Violentò la ex convivente, condannato a 5 anni di carcere

Formigine, l’orribile gesto dopo mesi di minacce e pedinamenti: 'Sei ancora mia'

Vittima della violenza, una 30enne

Vittima della violenza, una 30enne

Formigine (Modena), 7 febbraio 2017 - Senza far rumore si è introdotto in casa della sua ex fidanzata e, senza alcuno scrupolo, le ha messo le mani al collo, per poi strapparle gli abiti e violentarla. E’ stato condannato ieri a cinque anni di carcere un tunisino di 30 anni, arrestato a luglio dello scorso anno dai carabinieri di Formigine poco dopo aver commesso l’orribile gesto. L’uomo, processato col rito abbreviato, ha sempre sostenuto di aver avuto quel pomeriggio un rapporto consenziente con l’ex convivente. Ma le prove di quella violenza raccolte dagli inquirenti – tra le quali le ecchimosi riscontrate sul corpo della vittima – lo hanno incastrato tanto che il giudice ha accolto la richiesta del pm Mazzei, condannando lo straniero a cinque anni di carcere. La violenza sessuale, tra l’altro, è stata solo l’ultimo ‘atto’ di una storia di persecuzioni e minacce. Come spesso, purtroppo, accade. Tutto ha inizio la scorsa estate quando la giovane, che da poco tempo convive con lo straniero e sua coetanea, decide di lasciarlo.
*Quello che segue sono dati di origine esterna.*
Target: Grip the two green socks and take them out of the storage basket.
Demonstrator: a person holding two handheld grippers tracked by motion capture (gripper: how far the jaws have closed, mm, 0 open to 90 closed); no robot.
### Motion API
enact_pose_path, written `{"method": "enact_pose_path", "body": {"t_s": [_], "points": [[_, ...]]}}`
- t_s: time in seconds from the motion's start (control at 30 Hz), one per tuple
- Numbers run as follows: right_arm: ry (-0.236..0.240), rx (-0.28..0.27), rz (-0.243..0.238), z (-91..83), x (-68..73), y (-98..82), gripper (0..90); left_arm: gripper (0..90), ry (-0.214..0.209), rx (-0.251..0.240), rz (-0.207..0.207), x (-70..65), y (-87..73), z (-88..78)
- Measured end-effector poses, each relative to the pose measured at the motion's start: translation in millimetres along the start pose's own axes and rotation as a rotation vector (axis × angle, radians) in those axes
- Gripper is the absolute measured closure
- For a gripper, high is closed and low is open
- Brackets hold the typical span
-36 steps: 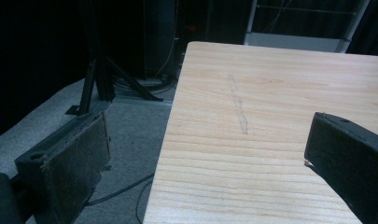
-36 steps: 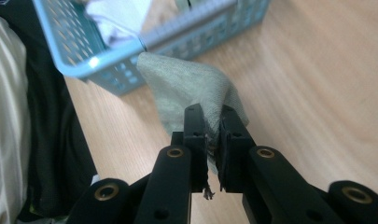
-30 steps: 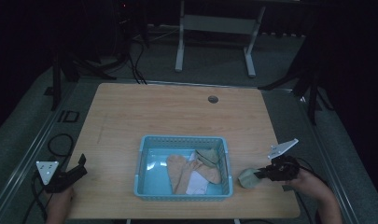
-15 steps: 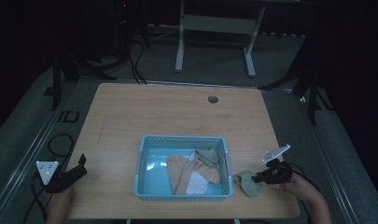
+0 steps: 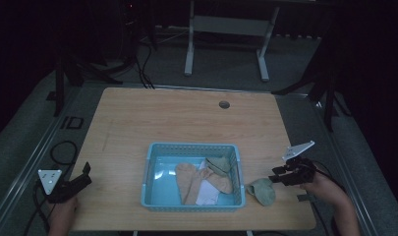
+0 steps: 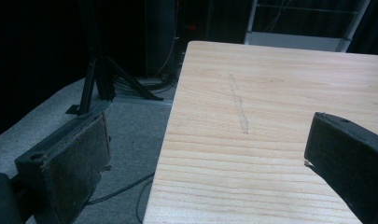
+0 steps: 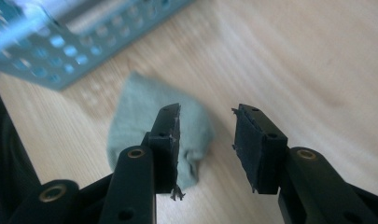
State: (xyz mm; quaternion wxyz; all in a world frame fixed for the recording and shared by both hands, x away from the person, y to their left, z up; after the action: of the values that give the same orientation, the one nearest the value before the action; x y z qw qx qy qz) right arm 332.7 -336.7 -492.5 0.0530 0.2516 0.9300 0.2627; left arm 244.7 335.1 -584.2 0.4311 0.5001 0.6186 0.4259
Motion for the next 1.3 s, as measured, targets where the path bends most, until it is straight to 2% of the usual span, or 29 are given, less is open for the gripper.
{"method": "enact_pose_path", "body": {"t_s": [0.13, 0.17, 0.2, 0.4, 1.0, 1.3], "points": [[-0.001, 0.002, -0.036, -5.5, 2.9, 18.4, 60.3, 0.4, 0.000, 0.000, -0.001, -0.1, 0.0, 0.0], [-0.001, 0.002, -0.036, -5.5, 2.9, 18.4, 60.3, 0.4, 0.000, 0.000, -0.001, -0.1, 0.0, 0.0], [0.002, 0.005, -0.054, -6.0, 4.4, 29.2, 60.3, 0.4, 0.000, -0.001, -0.001, -0.1, -0.1, -0.3], [0.021, 0.018, -0.104, -1.7, 8.9, 55.3, 60.3, 0.4, -0.001, -0.001, -0.002, 0.0, 0.0, -0.2], [0.095, 0.099, -0.239, 35.4, 30.7, 115.8, 60.8, 0.4, -0.004, -0.001, -0.004, 0.3, 0.0, -0.2], [0.132, 0.131, -0.280, 57.6, 41.1, 136.5, 60.9, 0.4, -0.007, -0.001, -0.004, 0.7, -0.1, -0.3]]}}
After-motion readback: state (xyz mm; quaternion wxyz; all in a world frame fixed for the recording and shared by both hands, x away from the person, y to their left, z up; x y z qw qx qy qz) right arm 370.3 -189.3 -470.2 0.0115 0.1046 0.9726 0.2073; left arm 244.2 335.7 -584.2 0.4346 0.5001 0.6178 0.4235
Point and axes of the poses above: each handheld gripper's, and its own axes: z roughly forward along the jaws, y roughly out of its top, x roughly to its left, the point moved 2 cm from there along z, roughly forward along the jaws, and after that the axes turned 3 degrees about -z, right-handed, at the moved point
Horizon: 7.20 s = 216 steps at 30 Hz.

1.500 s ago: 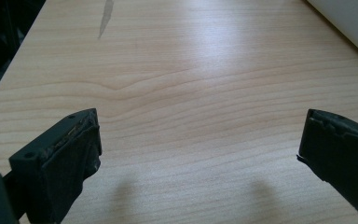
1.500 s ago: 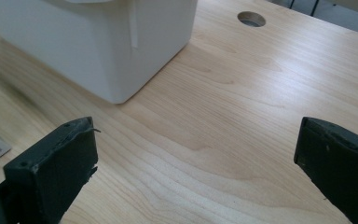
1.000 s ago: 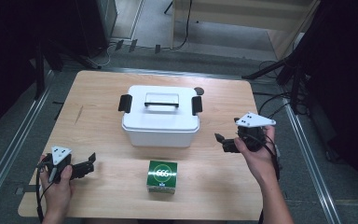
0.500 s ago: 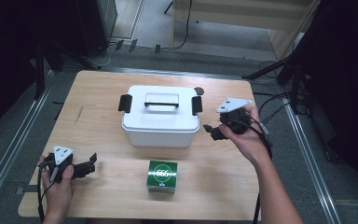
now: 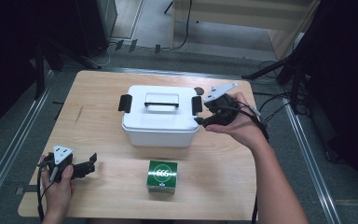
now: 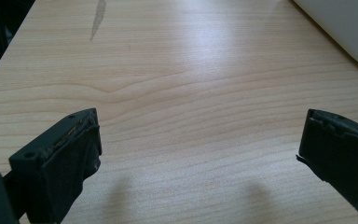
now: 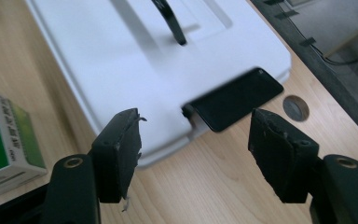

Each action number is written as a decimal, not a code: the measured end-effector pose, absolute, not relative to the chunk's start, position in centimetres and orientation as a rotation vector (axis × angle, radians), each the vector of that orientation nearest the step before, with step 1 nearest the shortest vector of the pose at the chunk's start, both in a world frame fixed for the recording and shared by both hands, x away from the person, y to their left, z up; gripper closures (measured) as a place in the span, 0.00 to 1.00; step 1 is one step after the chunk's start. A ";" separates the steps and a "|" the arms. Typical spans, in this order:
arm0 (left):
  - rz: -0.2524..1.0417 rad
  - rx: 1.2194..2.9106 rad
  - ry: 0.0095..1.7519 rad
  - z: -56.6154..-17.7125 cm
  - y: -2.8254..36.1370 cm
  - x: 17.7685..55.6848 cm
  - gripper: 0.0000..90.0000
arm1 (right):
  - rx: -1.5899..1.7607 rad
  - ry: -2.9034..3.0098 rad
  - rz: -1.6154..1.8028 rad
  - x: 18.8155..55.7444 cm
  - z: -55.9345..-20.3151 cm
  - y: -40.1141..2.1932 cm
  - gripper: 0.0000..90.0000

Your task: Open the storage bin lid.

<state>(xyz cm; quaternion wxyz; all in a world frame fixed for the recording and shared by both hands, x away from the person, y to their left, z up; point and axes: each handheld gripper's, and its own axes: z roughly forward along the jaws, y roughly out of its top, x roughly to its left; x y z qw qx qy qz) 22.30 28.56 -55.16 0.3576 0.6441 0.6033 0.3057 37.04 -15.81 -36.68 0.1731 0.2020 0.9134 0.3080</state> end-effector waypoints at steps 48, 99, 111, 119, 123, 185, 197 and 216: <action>0.805 1.642 1.556 -55.1 28.6 22.2 0.00 | 0.103 2.720 0.454 40.1 -34.3 -6.2 0.76; 0.791 1.671 1.548 -55.1 28.5 22.4 0.00 | -0.050 2.836 0.145 42.0 -34.5 1.6 0.95; 0.795 1.675 1.543 -55.2 28.4 22.4 0.00 | -0.023 2.817 0.190 42.0 -32.5 0.7 0.95; 0.796 1.680 1.540 -55.2 28.4 22.4 0.00 | -0.018 2.802 0.219 42.0 -31.2 -0.5 0.95; 0.796 1.679 1.539 -55.2 28.4 22.4 0.00 | 0.002 2.796 0.206 41.9 -30.8 -1.5 0.95; 0.779 1.678 1.526 -55.1 28.5 22.3 0.00 | 0.337 2.771 0.160 37.4 -30.8 -21.0 0.95; 0.780 1.679 1.526 -55.1 28.4 22.3 0.00 | 0.356 2.782 0.150 36.2 -31.7 -23.2 0.95; 0.784 1.669 1.526 -55.2 28.4 22.2 0.00 | 0.384 2.819 0.160 35.7 -36.1 -24.8 0.95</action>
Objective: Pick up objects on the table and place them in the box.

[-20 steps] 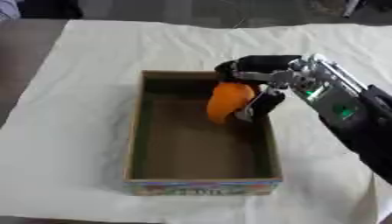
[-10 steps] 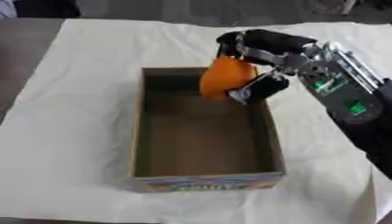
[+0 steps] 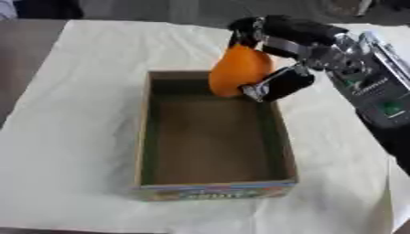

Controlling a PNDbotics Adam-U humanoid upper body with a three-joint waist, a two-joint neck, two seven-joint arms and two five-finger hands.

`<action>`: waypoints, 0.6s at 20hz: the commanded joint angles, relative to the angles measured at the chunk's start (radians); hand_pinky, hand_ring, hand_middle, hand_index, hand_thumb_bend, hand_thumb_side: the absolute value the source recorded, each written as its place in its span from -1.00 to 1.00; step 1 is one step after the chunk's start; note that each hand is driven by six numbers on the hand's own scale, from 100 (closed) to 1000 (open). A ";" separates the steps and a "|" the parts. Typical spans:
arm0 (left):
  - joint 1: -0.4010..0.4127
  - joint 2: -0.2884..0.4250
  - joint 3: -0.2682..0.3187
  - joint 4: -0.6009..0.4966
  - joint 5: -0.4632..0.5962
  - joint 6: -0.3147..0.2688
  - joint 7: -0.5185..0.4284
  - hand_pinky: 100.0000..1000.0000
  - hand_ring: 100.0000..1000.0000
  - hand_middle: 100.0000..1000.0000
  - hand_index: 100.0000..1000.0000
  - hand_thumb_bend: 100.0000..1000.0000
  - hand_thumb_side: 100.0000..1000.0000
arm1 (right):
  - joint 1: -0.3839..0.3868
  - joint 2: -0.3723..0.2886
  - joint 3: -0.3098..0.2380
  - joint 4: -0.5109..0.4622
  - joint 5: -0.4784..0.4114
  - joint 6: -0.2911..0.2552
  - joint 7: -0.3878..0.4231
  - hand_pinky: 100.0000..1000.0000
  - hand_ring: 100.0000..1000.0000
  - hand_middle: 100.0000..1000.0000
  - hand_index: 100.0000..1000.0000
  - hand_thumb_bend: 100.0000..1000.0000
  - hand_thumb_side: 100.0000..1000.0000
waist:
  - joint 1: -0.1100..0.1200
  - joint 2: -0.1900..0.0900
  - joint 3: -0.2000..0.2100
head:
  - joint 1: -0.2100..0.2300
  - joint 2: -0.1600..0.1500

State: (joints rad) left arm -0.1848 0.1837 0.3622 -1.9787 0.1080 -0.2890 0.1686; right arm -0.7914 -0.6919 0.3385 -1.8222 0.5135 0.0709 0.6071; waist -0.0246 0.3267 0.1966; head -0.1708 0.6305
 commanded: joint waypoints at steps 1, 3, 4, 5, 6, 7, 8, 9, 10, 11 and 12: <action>-0.003 0.016 0.006 -0.021 -0.001 0.003 0.000 -0.32 -0.03 0.24 0.33 -1.00 0.47 | -0.009 -0.030 0.006 -0.028 -0.040 0.003 0.034 0.39 1.00 0.13 -0.03 -1.00 -0.78 | 0.002 -0.021 -0.001 | -0.001 -0.009; -0.004 0.016 0.006 -0.021 0.000 0.003 0.000 -0.32 -0.03 0.24 0.33 -1.00 0.47 | -0.004 -0.027 0.023 -0.022 -0.056 0.010 0.055 0.39 1.00 0.10 -0.03 -1.00 -0.78 | 0.002 -0.021 0.000 | -0.002 -0.011; -0.004 0.016 0.006 -0.021 0.000 0.003 0.000 -0.32 -0.03 0.24 0.33 -1.00 0.48 | -0.001 -0.025 0.032 -0.017 -0.064 0.013 0.066 0.39 1.00 0.10 -0.03 -1.00 -0.78 | 0.002 -0.021 0.001 | -0.002 -0.012; -0.004 0.016 0.006 -0.021 0.000 0.003 -0.001 -0.32 -0.03 0.24 0.33 -1.00 0.48 | 0.001 -0.022 0.040 -0.012 -0.070 0.017 0.075 0.39 1.00 0.09 -0.03 -1.00 -0.78 | 0.002 -0.021 0.001 | -0.003 -0.011; -0.004 0.016 0.005 -0.021 0.001 0.003 -0.001 -0.32 -0.03 0.24 0.33 -1.00 0.48 | 0.004 -0.019 0.049 -0.006 -0.078 0.021 0.083 0.39 1.00 0.09 -0.03 -1.00 -0.78 | 0.002 -0.021 0.002 | -0.003 -0.011; -0.004 0.016 0.005 -0.021 0.001 0.003 -0.002 -0.32 -0.03 0.24 0.33 -1.00 0.48 | 0.005 -0.017 0.058 0.001 -0.081 0.025 0.091 0.39 1.00 0.08 -0.03 -1.00 -0.78 | 0.002 -0.021 0.003 | -0.004 -0.012; -0.004 0.016 0.005 -0.021 0.002 0.004 -0.002 -0.32 -0.03 0.24 0.33 -1.00 0.48 | 0.006 -0.014 0.066 0.008 -0.081 0.027 0.099 0.38 1.00 0.08 -0.03 -1.00 -0.78 | 0.002 -0.021 0.004 | -0.004 -0.012; -0.004 0.015 0.005 -0.021 0.003 0.005 -0.003 -0.32 -0.03 0.24 0.33 -1.00 0.48 | 0.008 -0.009 0.076 0.016 -0.079 0.029 0.107 0.38 1.00 0.08 -0.04 -1.00 -0.78 | 0.001 -0.020 0.004 | -0.005 -0.013; -0.005 0.015 0.004 -0.021 0.005 0.005 -0.003 -0.32 -0.03 0.24 0.33 -1.00 0.48 | 0.009 -0.004 0.083 0.023 -0.078 0.030 0.114 0.38 1.00 0.08 -0.04 -1.00 -0.78 | 0.001 -0.020 0.005 | -0.005 -0.013; -0.005 0.014 0.004 -0.021 0.006 0.006 -0.004 -0.32 -0.03 0.24 0.33 -1.00 0.48 | 0.011 0.001 0.090 0.032 -0.075 0.031 0.119 0.38 1.00 0.08 -0.04 -1.00 -0.78 | 0.001 -0.019 0.006 | -0.005 -0.013; -0.005 0.014 0.004 -0.021 0.008 0.007 -0.005 -0.32 -0.03 0.24 0.33 -1.00 0.48 | 0.013 0.005 0.096 0.039 -0.071 0.031 0.123 0.38 1.00 0.08 -0.04 -1.00 -0.78 | 0.001 -0.019 0.007 | -0.006 -0.012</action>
State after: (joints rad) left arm -0.1848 0.1837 0.3622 -1.9787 0.1126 -0.2847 0.1645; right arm -0.7660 -0.6793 0.4365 -1.7849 0.4448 0.1019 0.7219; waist -0.0263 0.3259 0.2034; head -0.1738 0.6302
La 30enne, infatti, che lavora in ambito ospedaliero, si accorge sin dall’inizio dei comportamenti violenti del compagno e dei suoi modi ossessivi e decide di troncare la relazione. Lui non accetta la fine del rapporto però; lei è sua e glielo continua a ripetere. Dinanzi al rifiuto della ex, però, iniziano le persecuzioni, ‘condite’ da insulti, minacce, pedinamenti. L’uomo comincia a chiamarla giorno e notte, a seguirla sul luogo di lavoro, a torturarla psicologicamente tanto che la giovane comincia a temere per la propria incolumità. Scatta così una prima denuncia, seguita da altre nelle quali la vittima mette nero su bianco le persecuzioni che è costretta a subire da troppo tempo.

Gli inquirenti comprendono la pericolosità della situazione e fanno richiesta di ammonimento nei confronti dell’uomo, prontamente concessa. Ma neppure il provvedimento convince l’uomo a desistere dal suo intento persecutorio tanto che, un pomeriggio di luglio, certo di potersi ‘riprendere la propria donna’, si introduce nell’abitazione della 30enne. Lei inizialmente non si accorge di nulla poi, all’improvviso, se lo trova davanti. Prova a gridare, a chiedere aiuto ma è sola in casa e nessuno la sente. Così lui, con una ferocia inaudita, le stringe le mani al collo, fino quasi a farle perdere i sensi e le strappa gli abiti, per poi violentarla con forza e abbandonarla quasi esanime. Poche ore dopo i carabinieri lo raggiungono e lo ammanettano con l’accusa di stupro. Lui prova a difendersi: «Lei lo voleva. Segni sul collo? Non mi risultano».

Ma al giudice quelle violenze a quanto pare sono risultate, così come nei referti ospedalieri tanto che per l’imputato, ieri, sono stati disposti cinque anni di carcere.